Longueuil, 07 septembre 2021 — L’Union des producteurs agricoles (UPA) demande au prochain gouvernement de promouvoir des relations commerciales porteuses et équitables, tant nationales qu’internationales.

« L’environnement d’affaires des agriculteurs canadiens est de plus en plus bousculé par des enjeux nationaux et internationaux qu’ils ne peuvent contrôler. À l’instar d’autres pays, le gouvernement doit protéger ses politiques nationales en matière de soutien agricole, limiter l’impact des conflits commerciaux et rétablir l’équilibre entre les grandes chaînes de distribution et leurs fournisseurs. C’est l’avenir alimentaire du pays qui est en jeu », a déclaré le président général de l’UPA, Marcel Groleau.

En matière de relations commerciales et d’échanges internationaux, le prochain gouvernement doit prioriser trois enjeux pour favoriser la compétitivité de nos entreprises agricoles.

Défendre la gestion de l’offre

Toutes les formations politiques représentées à la Chambre des communes ont appuyé à maintes reprises la gestion de l’offre.

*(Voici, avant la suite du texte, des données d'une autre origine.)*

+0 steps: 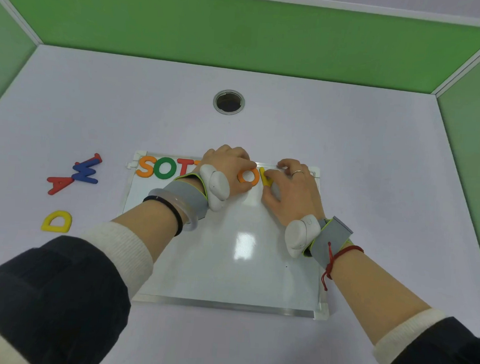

Cela n’a toutefois pas empêché le Canada de concéder 8,4 % de sa production et de sa transformation laitière dans les trois derniers accords de libre-échange. Le projet de loi C-216 visant à exclure la gestion de l’offre des futures ententes commerciales a été adopté de manière quasi unanime en deuxième lecture. Les élections l’ont toutefois rendu caduc. Le nouveau gouvernement devra donc déposer et adopter un projet de loi similaire dès le début de son mandat.

D’autre part, le gouvernement canadien a annoncé les derniers détails concernant le versement des compensations au secteur laitier pour les pertes de marchés concédés dans l’Accord économique et commercial global et l’Accord de partenariat transpacifique global et progressiste. Cependant, aucune annonce n’a été faite au sujet des concessions liées à l’Accord Canada–États-Unis–Mexique.

Relations commerciales internationales

Les conflits commerciaux affectent durement notre secteur agricole. Ceux enclenchés par les États-Unis ont notamment fait chuter les prix de plusieurs denrées en 2018. L’administration américaine a accordé 28 G$ de soutien supplémentaire aux producteurs subissant les contrecoups des guerres commerciales. Les producteurs canadiens n’ont bénéficié d’aucun appui.

Dans le secteur du bois d’œuvre, les conflits commerciaux entre le Canada et les États-Unis sont liés aux récoltes de bois provenant des terres publiques. Dans tout accord commercial sur le bois d’œuvre entre les deux pays, le bois récolté sur des terres privées, des deux côtés de la frontière, doit être exempté de taxes et de quotas.

Relations d’affaires entre les grandes chaînes et leurs fournisseurs

L’an dernier, certaines grandes chaînes de distribution ont imposé unilatéralement des frais supplémentaires à leurs fournisseurs. Cette situation n’est pas inédite et met à risque des milliers d’entreprises agricoles et de transformateurs alimentaires.

Les ministres fédéral, provinciaux et territoriaux de l’Agriculture ont récemment reconnu le déséquilibre actuel. L’industrie doit maintenant se concerter et présenter des éléments clés d’un code de conduite. Pour l’UPA, ce nouveau code doit être obligatoire et exécutoire, reposer sur des obligations contractuelles, inclure des procédures claires de poursuite, prévoir des sanctions contre les pratiques jugées illicites et mettre en place un mécanisme indépendant pour le traitement des différends.